■ **Task directions**
Please filter the data down to the lines that include the word "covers" and copy them.

■ **Records excerpted from a collection**
┌──

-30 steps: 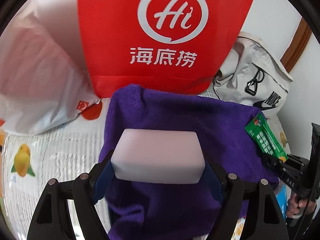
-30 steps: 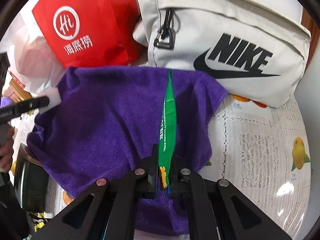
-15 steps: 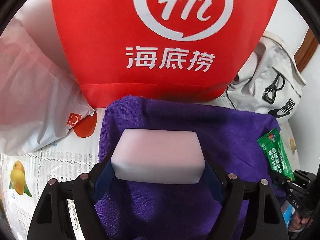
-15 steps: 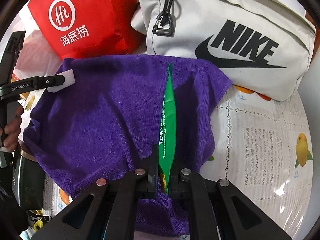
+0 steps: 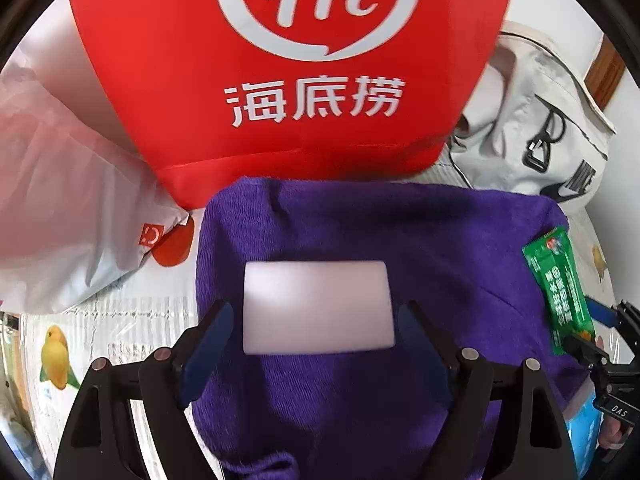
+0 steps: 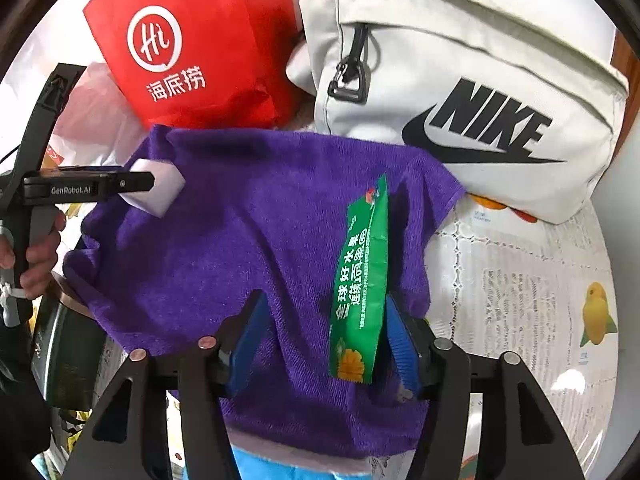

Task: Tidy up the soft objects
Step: 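Withdraw both grippers from the purple towel, then grasp the black strap of the yellow bag with the right gripper while the left approaches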

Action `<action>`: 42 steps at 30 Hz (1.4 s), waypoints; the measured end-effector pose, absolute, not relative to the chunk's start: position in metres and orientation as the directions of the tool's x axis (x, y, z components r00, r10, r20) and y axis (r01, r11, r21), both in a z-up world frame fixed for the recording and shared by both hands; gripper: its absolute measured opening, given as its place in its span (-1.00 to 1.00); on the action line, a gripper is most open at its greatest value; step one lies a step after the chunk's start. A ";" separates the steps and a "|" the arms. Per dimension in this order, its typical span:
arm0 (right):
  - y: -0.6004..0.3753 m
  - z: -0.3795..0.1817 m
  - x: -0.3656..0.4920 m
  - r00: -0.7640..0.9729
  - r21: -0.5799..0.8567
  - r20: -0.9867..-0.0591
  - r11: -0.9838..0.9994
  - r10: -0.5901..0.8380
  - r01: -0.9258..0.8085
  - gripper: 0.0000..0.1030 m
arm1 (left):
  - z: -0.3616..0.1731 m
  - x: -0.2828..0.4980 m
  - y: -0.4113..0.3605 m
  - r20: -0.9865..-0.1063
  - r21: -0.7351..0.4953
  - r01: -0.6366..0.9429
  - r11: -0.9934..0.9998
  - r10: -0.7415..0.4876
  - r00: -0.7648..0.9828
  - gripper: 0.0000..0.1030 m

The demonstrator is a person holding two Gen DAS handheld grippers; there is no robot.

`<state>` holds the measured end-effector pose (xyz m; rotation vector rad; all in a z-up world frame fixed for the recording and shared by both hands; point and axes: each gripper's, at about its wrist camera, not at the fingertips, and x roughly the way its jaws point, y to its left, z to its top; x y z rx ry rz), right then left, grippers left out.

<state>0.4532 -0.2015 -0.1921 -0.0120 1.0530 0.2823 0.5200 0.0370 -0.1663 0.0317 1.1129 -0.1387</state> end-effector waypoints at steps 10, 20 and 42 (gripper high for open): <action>-0.210 -0.168 0.418 0.483 0.119 -0.847 0.965 0.222 -0.235 0.36 | -0.139 0.478 0.045 -0.879 -0.020 0.099 0.995 -0.064 0.473 0.63; -0.204 -0.148 0.363 0.521 0.132 -0.817 0.960 0.246 -0.246 0.36 | -0.096 0.386 0.068 -0.802 -0.079 0.110 0.991 -0.129 0.583 0.63; -0.208 -0.113 0.197 0.610 0.117 -0.762 0.973 0.218 -0.201 0.62 | -0.092 0.194 0.076 -0.712 -0.245 0.117 0.962 -0.261 0.652 0.63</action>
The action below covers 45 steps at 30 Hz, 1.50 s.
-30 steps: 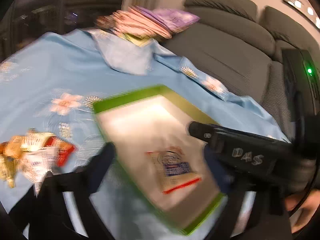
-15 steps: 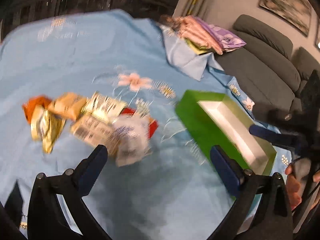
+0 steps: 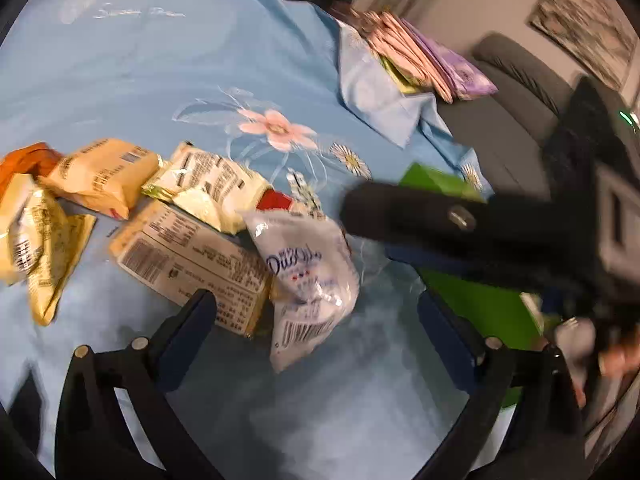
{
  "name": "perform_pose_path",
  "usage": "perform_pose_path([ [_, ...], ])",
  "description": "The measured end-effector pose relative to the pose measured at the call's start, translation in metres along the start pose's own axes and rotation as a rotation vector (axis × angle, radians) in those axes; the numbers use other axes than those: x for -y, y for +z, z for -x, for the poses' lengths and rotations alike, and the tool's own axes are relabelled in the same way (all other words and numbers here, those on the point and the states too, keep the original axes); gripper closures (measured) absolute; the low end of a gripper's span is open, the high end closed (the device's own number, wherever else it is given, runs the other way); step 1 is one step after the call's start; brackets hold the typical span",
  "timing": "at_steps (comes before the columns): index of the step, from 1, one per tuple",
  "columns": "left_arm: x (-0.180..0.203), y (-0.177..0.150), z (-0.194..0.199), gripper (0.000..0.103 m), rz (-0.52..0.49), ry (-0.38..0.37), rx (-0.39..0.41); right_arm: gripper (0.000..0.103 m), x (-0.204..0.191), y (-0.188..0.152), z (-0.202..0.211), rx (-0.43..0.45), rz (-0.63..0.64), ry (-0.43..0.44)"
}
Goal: Organize snacks
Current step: 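Grasp the white QiaoQiao snack bag with the right gripper, then carry the white bag into the green box and open the right gripper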
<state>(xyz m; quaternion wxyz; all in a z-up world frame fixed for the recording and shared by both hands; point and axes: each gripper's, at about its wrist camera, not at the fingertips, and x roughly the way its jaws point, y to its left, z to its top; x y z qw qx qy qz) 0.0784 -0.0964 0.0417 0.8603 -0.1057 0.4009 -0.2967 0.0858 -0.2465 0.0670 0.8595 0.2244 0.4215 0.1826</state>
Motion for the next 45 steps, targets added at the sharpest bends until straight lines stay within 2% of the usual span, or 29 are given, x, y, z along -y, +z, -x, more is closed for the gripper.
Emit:
perform_pose_path([
  [2, 0.006, -0.002, -0.002, 0.003, -0.015, -0.006, 0.014, 0.028, 0.006, 0.003, -0.018, -0.058, -0.015, 0.047],
  [3, 0.008, -0.002, -0.003, 0.003, -0.013, -0.001, 0.030, 0.028, 0.007, 0.003, -0.028, -0.089, -0.017, 0.028],
  [6, 0.015, -0.002, -0.008, 0.005, -0.004, 0.002, 0.036, 0.029, 0.006, 0.003, -0.041, -0.107, -0.008, -0.059],
  [7, 0.019, -0.003, -0.010, 0.007, -0.018, 0.016, 0.031, 0.037, 0.006, 0.002, -0.045, -0.110, 0.001, -0.049],
  [8, 0.019, -0.003, -0.010, 0.018, -0.020, 0.014, 0.030, 0.042, 0.007, 0.002, -0.047, -0.116, 0.001, -0.031],
  [9, 0.018, -0.002, -0.010, 0.045, -0.015, 0.010, 0.026, 0.044, 0.010, 0.002, -0.048, -0.122, -0.010, -0.028],
  [10, 0.019, -0.003, -0.011, 0.059, -0.004, 0.006, 0.015, 0.045, 0.012, 0.002, -0.048, -0.118, -0.025, -0.025],
  [13, 0.019, -0.004, -0.011, 0.057, 0.010, -0.017, 0.012, 0.052, 0.011, 0.000, -0.043, -0.104, -0.013, -0.021],
  [16, 0.015, -0.002, -0.012, 0.057, 0.015, -0.026, 0.009, 0.054, 0.007, -0.005, -0.041, -0.091, 0.036, -0.039],
  [21, 0.010, -0.006, 0.001, 0.058, -0.002, -0.016, 0.000, 0.055, 0.005, -0.010, -0.036, -0.092, 0.025, -0.020],
  [24, 0.018, -0.011, 0.015, 0.059, -0.041, 0.014, 0.016, 0.056, 0.002, -0.015, -0.026, -0.080, 0.028, -0.009],
  [27, 0.025, -0.009, 0.029, 0.059, -0.064, -0.002, 0.047, 0.056, -0.005, -0.019, -0.007, -0.044, 0.048, 0.000],
  [30, 0.041, -0.008, 0.045, 0.059, -0.108, -0.019, 0.066, 0.056, -0.014, -0.021, 0.016, -0.017, 0.062, -0.016],
  [33, 0.063, -0.007, 0.055, 0.059, -0.163, -0.038, 0.081, 0.056, -0.011, -0.027, 0.046, 0.041, 0.051, 0.007],
  [37, 0.105, -0.014, 0.051, 0.059, -0.255, -0.051, 0.085, 0.056, 0.008, -0.039, 0.087, 0.110, 0.003, 0.010],
  [40, 0.126, -0.013, 0.045, 0.059, -0.282, -0.059, 0.090, 0.056, 0.022, -0.044, 0.110, 0.173, -0.057, 0.014],
  [45, 0.158, -0.006, 0.024, 0.059, -0.320, -0.084, 0.042, 0.056, 0.036, -0.042, 0.134, 0.221, -0.064, -0.093],
])
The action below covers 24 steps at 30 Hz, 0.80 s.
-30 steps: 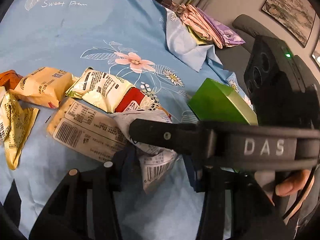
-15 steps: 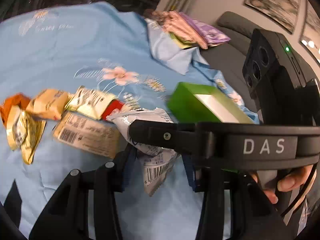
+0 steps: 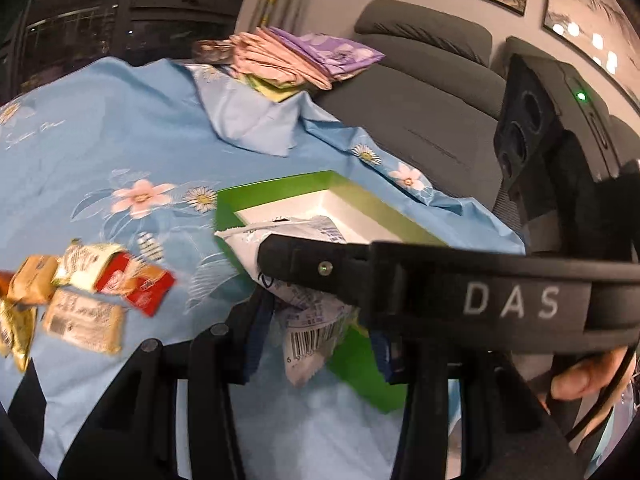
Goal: Organize snacks
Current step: 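Carry the white bag into the green box and open the right gripper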
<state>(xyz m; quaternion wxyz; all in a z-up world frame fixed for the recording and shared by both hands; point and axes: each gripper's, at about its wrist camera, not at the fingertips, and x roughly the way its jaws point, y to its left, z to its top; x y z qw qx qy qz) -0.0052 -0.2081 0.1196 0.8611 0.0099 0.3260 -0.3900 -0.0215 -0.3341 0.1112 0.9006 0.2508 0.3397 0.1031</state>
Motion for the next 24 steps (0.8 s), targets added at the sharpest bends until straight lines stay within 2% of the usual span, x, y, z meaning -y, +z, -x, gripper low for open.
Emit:
perform_pose_path([
  [4, 0.031, 0.006, -0.023, 0.059, -0.062, -0.005, -0.033, 0.056, 0.037, 0.002, 0.020, 0.044, -0.070, 0.031],
  [7, 0.047, 0.003, -0.044, 0.059, -0.075, -0.004, -0.066, 0.056, 0.065, 0.001, 0.025, 0.042, -0.135, 0.035],
  [10, 0.058, 0.000, -0.062, 0.059, -0.080, -0.014, -0.107, 0.056, 0.087, -0.002, 0.027, 0.027, -0.181, 0.000],
  [14, 0.071, 0.000, -0.074, 0.059, -0.109, 0.003, -0.123, 0.056, 0.114, -0.005, 0.032, 0.026, -0.256, 0.032],
  [24, 0.079, 0.003, -0.085, 0.055, -0.128, 0.016, -0.125, 0.056, 0.133, -0.004, 0.040, 0.060, -0.272, 0.044],
])
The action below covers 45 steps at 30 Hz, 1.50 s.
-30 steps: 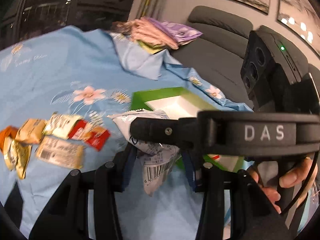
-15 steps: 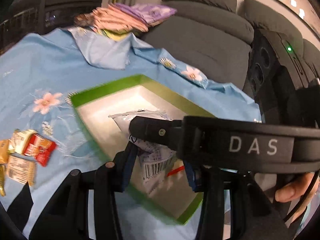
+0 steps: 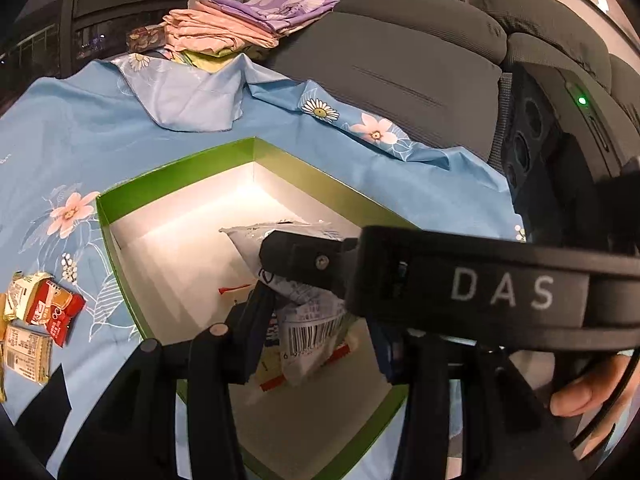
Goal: Organize snacks
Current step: 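Carry the white bag into the green box and open the right gripper, then reach the left gripper to the yellow crinkled bag and grasp it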
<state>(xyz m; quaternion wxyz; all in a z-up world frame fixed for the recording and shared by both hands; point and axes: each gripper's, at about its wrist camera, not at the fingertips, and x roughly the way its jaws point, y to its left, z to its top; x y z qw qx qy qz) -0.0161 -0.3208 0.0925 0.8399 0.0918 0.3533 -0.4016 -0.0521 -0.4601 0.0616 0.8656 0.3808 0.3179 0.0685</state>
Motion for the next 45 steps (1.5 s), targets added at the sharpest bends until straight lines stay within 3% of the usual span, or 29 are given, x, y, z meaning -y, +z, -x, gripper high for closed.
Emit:
perform_pose_path([
  [4, -0.001, 0.000, -0.003, 0.052, 0.013, 0.024, -0.006, 0.054, 0.001, 0.001, 0.000, 0.002, 0.008, 0.008],
  [6, -0.005, -0.001, -0.004, 0.037, 0.029, 0.044, -0.009, 0.050, 0.000, 0.001, 0.000, 0.001, 0.010, 0.016],
  [9, -0.016, -0.002, -0.002, 0.018, 0.083, 0.046, -0.004, 0.034, -0.003, 0.002, 0.002, 0.001, 0.028, 0.069],
  [12, -0.026, -0.002, 0.006, 0.012, 0.137, -0.017, 0.019, 0.011, -0.004, 0.004, 0.008, 0.031, 0.042, 0.171],
  [14, -0.027, 0.000, 0.012, 0.001, 0.155, -0.048, 0.038, 0.006, -0.004, 0.003, 0.010, 0.036, 0.046, 0.212],
  [23, -0.017, 0.000, 0.033, 0.001, 0.051, -0.020, 0.041, 0.004, -0.025, -0.006, 0.012, 0.044, 0.193, 0.145],
  [27, -0.025, -0.008, 0.047, 0.001, 0.055, -0.014, 0.048, 0.003, -0.044, -0.015, 0.012, 0.064, 0.305, 0.144],
  [36, -0.098, -0.049, 0.111, 0.001, 0.255, 0.024, 0.130, 0.004, -0.108, -0.036, -0.020, 0.035, 0.468, 0.169],
  [45, -0.183, -0.097, 0.165, 0.000, 0.399, 0.184, 0.182, 0.004, -0.182, -0.073, -0.080, -0.059, 0.574, 0.156],
])
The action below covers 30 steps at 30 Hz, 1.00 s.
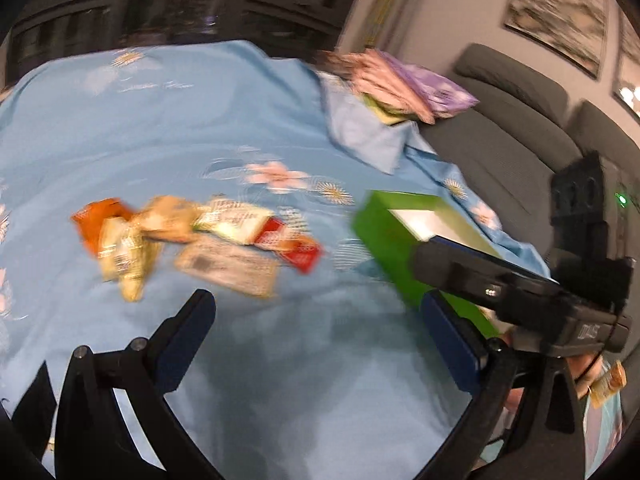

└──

■ **Result**
The action below covers 45 steps at 30 Hz, 1.50 s.
The action below covers 24 steps at 30 Hz, 0.80 s.
The action below covers 45 steps at 30 Hz, 1.50 s.
The action below covers 30 steps at 30 Hz, 1.00 s.

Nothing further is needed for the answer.